Alfian mengangguk pelan. “Iya. Tapi itu bukan berarti hidup berhenti di situ, Zein. Kehilangan bukan akhir dari segalanya. Kadang, justru itu awal dari sesuatu yang baru.”

Zein menatap ke depan, melihat anak-anak bermain bola di ujung taman, tertawa ceria meski tak ada yang tahu kesedihan mereka. Rasanya, untuk pertama kalinya, ia tidak merasa terasingkan oleh dunia di sekitarnya. Ada ketenangan yang hadir begitu saja. Tidak ada lagi rasa hampa yang menggelayuti hatinya.

“Aku nggak tahu apakah aku bisa kembali seperti dulu,” Zein berkata dengan pelan. “Tapi aku tahu satu hal. Aku nggak akan terus-menerus terjebak dalam kesedihan ini.”

Alfian tersenyum, lebih lebar dari biasanya. “Itu sudah langkah yang sangat besar, Zein. Kamu sudah mulai bangkit, meskipun perlahan. Dan itu sudah cukup.”

Zein menghela napas panjang. Ia merasa ada sesuatu yang mulai berubah dalam dirinya. Perasaan berat yang dulu menghimpit kini terasa sedikit lebih ringan. Mungkin, memang benar seperti yang dikatakan Alfian—bahwa kesedihan tidak akan selamanya menguasai.

Beberapa minggu kemudian, Zein kembali memulai rutinitasnya. Ia kembali ke sekolah, meskipun tidak sepenuhnya merasa siap. Setiap langkah yang ia ambil terasa lebih berat daripada sebelumnya, tetapi kali ini, ia tidak sendirian. Setiap kali ia merasa ragu, ia mengingat apa yang Alfian katakan—bahwa hidup tidak harus sempurna untuk bisa berjalan.

Saat berada di kelas, ia merasa cemas saat melihat kursi kosong di sebelahnya. Kursi yang biasanya ditempati oleh ibunya. Namun, kali ini, ia berusaha untuk tidak menangis. Ia hanya duduk dengan tenang dan melanjutkan pelajarannya. Setiap kali rasa itu datang, ia mengingat langkah-langkah kecil yang telah ia ambil untuk bisa melanjutkan hidupnya.

Alfian tetap ada di sana, memberi semangat tanpa banyak kata. Zein akhirnya menyadari bahwa kehadirannya adalah hal yang lebih penting daripada kata-kata.

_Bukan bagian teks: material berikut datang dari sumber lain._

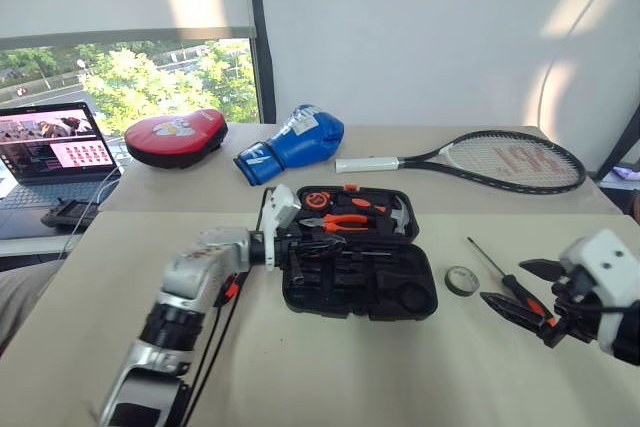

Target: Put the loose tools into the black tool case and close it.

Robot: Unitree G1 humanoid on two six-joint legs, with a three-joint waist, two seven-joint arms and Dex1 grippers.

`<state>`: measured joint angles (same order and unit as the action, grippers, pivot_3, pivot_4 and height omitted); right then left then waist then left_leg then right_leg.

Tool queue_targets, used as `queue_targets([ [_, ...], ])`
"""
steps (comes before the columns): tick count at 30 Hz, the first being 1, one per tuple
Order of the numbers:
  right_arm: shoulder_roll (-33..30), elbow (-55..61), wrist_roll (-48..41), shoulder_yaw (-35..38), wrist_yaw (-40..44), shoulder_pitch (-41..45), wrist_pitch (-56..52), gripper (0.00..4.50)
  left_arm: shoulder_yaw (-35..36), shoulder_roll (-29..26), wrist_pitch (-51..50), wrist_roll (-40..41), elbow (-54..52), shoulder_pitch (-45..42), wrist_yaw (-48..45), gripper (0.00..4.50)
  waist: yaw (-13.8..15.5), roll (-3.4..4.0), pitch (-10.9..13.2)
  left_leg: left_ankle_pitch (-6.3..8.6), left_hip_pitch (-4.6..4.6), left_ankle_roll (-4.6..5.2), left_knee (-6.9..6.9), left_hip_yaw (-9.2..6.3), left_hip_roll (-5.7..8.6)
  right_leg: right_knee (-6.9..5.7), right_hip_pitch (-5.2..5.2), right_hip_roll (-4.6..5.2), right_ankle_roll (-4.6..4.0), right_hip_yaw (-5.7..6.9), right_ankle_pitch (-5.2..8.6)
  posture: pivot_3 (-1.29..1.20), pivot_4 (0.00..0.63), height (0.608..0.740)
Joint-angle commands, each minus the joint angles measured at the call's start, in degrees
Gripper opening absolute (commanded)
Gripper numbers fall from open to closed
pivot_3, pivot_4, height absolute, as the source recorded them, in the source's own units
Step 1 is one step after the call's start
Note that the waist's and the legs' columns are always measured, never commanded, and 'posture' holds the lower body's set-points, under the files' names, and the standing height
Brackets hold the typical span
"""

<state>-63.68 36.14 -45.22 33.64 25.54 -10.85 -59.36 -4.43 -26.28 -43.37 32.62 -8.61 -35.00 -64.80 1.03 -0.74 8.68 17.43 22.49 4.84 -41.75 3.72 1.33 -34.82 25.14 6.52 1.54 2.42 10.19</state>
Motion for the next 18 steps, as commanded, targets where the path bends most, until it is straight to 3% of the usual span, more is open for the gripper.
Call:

“Terima kasih,” Zein mengucapkan itu suatu malam, saat mereka berbicara melalui pesan teks. “Terima kasih sudah ada di sana.”

Alfian membalas dengan sebuah pesan singkat. “Kamu nggak sendirian, Zein. Aku di sini, dan kamu nggak akan pernah benar-benar sendirian.”

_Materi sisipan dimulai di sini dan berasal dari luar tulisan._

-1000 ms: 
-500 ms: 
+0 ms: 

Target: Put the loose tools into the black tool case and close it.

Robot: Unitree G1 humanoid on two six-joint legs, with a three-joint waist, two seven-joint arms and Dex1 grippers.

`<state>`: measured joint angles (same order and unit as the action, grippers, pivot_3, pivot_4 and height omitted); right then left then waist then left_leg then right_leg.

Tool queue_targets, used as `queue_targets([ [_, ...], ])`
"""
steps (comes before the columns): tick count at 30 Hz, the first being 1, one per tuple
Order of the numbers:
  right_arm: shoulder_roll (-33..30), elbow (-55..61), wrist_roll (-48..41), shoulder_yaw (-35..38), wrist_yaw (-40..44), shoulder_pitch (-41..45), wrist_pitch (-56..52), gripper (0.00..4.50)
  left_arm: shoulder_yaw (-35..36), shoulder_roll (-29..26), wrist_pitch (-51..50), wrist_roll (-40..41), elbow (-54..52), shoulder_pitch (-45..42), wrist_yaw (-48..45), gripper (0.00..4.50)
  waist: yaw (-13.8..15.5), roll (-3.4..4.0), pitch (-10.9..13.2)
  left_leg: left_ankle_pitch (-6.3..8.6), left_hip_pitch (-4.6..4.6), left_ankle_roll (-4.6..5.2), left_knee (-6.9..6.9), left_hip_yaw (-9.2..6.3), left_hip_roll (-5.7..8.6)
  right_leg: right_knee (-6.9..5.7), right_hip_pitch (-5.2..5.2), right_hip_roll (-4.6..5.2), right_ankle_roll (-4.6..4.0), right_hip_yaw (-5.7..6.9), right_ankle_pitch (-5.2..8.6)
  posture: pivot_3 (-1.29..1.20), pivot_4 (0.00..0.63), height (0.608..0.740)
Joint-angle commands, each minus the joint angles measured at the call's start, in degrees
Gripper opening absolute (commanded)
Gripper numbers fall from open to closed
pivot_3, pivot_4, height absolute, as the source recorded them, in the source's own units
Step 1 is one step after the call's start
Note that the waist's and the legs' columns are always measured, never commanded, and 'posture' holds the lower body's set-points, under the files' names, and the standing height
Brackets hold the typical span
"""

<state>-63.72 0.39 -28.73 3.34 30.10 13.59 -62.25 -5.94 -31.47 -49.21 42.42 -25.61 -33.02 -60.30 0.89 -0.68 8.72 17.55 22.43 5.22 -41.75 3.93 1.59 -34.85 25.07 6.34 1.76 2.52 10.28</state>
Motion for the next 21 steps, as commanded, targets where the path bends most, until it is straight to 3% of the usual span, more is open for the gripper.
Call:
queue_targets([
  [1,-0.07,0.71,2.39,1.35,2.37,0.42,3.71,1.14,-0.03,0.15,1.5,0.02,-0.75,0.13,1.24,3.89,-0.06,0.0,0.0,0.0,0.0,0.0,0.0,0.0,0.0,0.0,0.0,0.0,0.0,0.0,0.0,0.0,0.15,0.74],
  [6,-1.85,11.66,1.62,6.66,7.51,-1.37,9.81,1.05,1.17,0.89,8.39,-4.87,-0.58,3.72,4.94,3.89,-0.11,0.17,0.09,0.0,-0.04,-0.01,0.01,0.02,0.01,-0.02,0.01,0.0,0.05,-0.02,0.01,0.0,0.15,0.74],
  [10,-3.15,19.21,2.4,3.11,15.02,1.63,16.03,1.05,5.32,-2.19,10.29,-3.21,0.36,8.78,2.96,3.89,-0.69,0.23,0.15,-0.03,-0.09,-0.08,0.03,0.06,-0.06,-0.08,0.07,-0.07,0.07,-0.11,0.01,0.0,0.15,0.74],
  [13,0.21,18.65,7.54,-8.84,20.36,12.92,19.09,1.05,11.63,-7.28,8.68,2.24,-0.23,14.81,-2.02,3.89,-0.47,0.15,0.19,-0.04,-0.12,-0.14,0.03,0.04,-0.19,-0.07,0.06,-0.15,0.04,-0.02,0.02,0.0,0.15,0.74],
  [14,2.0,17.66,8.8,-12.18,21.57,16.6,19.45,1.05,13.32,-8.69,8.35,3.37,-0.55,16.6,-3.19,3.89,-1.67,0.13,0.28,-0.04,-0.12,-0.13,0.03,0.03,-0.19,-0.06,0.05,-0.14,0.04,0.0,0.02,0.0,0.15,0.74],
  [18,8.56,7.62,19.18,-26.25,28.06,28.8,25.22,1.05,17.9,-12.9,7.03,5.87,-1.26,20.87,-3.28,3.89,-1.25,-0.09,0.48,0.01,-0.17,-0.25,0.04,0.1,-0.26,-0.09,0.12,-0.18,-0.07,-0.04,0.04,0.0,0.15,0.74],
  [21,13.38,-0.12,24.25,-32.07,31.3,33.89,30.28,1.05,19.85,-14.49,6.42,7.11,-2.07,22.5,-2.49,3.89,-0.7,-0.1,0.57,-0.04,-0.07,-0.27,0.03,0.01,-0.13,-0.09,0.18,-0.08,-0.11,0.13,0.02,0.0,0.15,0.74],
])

Zein tersenyum, meskipun sendu. Rasanya seperti ada cahaya yang mulai masuk ke dalam hidupnya. Mungkin itu adalah jalan yang harus ia lewati, untuk menemukan kembali dirinya, untuk menerima kenyataan, dan untuk belajar bagaimana berjalan tanpa melihat ke belakang.

Kini, ia tidak lagi menginginkan semuanya kembali seperti semula. Tidak ada yang bisa mengembalikan waktu, dan ia tahu itu. Tetapi ia mulai menerima kenyataan, bahwa hidup tidak harus sempurna untuk bisa dilanjutkan. Begitu pun dirinya—ia tidak harus utuh untuk bisa merasa lengkap.

Langkah pertama untuk bangkit telah ia ambil. Kini, langkah berikutnya adalah berjalan dengan kepala tegak, walau kadang masih terasa berat. Tapi di dalam hatinya, ia tahu satu hal: ia sudah tidak sendirian.

 

Jadi, buat kamu yang lagi ngerasa terjebak dalam kesedihan, ingat aja, nggak ada yang salah dengan merasa rapuh. Proses penyembuhan itu butuh waktu, dan kadang yang kita perlukan cuma sedikit keberanian buat mulai lagi. Semoga cerita ini bisa jadi pengingat bahwa meskipun hidup nggak selalu berjalan mulus, ada selalu jalan untuk bangkit dan melangkah maju. Jangan pernah berhenti percaya, ya.